**Exercise:**
If a line of the material contains "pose", copy it.
Segment Start: Data section
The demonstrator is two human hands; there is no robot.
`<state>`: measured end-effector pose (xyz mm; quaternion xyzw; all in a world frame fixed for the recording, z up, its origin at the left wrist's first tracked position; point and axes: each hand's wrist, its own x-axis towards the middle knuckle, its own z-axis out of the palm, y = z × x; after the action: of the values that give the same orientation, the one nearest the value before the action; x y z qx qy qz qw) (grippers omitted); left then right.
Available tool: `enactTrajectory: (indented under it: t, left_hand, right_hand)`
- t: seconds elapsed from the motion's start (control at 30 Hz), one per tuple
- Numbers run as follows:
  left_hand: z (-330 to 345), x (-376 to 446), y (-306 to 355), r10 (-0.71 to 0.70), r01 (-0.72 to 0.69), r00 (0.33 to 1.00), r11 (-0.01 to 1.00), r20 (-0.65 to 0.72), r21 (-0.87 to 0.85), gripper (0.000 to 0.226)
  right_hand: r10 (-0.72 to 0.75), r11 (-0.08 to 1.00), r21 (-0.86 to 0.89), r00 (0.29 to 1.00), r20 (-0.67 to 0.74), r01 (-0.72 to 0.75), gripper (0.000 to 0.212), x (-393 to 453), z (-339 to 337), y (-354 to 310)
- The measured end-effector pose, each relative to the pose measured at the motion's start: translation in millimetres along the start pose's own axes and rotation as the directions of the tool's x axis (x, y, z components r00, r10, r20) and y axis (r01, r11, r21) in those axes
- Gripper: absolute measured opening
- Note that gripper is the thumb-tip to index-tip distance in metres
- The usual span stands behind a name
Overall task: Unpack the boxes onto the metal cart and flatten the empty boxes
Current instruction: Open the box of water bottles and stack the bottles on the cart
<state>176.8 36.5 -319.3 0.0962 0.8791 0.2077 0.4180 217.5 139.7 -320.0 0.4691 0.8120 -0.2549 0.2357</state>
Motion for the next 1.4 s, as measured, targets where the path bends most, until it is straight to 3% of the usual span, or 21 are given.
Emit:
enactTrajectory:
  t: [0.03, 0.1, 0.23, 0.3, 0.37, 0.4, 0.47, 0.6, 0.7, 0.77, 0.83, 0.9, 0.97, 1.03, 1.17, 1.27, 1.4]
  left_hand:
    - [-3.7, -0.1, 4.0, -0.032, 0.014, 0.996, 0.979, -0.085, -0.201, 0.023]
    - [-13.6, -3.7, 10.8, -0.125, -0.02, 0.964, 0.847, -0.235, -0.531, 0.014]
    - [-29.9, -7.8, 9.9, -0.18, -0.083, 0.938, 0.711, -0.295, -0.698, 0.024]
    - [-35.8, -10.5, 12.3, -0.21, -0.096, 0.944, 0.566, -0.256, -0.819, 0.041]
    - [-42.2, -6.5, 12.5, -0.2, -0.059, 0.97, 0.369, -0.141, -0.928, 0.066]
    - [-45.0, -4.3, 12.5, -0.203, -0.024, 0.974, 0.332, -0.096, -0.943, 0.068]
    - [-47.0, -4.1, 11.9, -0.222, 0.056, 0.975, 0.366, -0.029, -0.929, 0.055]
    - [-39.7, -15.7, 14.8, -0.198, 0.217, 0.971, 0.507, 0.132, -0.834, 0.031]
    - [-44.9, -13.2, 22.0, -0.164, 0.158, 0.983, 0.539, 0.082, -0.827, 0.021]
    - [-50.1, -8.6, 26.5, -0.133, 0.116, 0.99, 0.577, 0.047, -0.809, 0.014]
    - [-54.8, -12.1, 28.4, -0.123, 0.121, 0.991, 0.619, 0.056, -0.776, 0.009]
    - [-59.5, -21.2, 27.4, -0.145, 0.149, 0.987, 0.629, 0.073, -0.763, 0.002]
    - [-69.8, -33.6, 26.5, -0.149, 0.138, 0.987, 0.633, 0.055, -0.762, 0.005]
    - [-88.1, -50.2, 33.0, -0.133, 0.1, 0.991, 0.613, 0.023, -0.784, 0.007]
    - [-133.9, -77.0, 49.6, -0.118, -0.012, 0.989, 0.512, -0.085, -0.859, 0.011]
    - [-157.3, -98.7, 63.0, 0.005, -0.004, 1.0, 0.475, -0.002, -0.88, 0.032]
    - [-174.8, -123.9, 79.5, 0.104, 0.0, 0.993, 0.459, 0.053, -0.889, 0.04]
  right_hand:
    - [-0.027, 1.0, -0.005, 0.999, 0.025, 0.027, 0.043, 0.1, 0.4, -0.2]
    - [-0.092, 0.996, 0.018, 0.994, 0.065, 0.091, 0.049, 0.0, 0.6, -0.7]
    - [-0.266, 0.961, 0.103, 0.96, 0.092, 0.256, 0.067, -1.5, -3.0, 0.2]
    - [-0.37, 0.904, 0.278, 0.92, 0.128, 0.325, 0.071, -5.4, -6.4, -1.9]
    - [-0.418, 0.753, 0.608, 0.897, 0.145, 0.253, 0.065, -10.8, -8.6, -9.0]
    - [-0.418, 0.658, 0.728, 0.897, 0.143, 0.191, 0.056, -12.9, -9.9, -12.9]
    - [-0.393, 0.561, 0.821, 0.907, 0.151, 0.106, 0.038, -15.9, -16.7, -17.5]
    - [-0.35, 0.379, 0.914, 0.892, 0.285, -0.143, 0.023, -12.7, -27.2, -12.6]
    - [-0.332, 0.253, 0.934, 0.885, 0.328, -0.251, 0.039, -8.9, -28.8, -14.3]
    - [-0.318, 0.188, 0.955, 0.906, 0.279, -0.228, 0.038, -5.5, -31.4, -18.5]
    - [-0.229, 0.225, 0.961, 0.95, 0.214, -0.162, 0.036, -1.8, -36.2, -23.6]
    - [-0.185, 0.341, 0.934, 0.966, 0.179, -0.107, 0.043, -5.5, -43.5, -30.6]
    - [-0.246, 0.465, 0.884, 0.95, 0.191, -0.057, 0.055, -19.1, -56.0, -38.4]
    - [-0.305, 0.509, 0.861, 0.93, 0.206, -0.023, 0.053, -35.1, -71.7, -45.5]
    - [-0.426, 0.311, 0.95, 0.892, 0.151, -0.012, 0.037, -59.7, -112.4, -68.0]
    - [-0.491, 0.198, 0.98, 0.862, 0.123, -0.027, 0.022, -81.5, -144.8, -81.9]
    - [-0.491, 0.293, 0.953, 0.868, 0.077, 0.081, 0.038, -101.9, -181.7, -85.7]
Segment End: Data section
**Answer to the problem:**
`<state>`: measured end-effector pose (xyz mm; quaternion xyzw; all in a world frame fixed for the recording, z up, its origin at the left wrist's first tracked position; point and axes: each hand's wrist, its own x-axis towards the middle knuckle, its own z-axis out of the palm, y = z × x; after the action: of the values that give the same orientation, the one nearest the value before the action; x y z qx qy qz qw) (grippers omitted); left then right.
- The measured end-effector pose, each relative to the pose measured at the motion's start: translation in millimetres along the start pose's own axes and rotation as the directions of the tool's x axis (x, y, z components r00, r10, r20) and y axis (r01, r11, r21) in those axes

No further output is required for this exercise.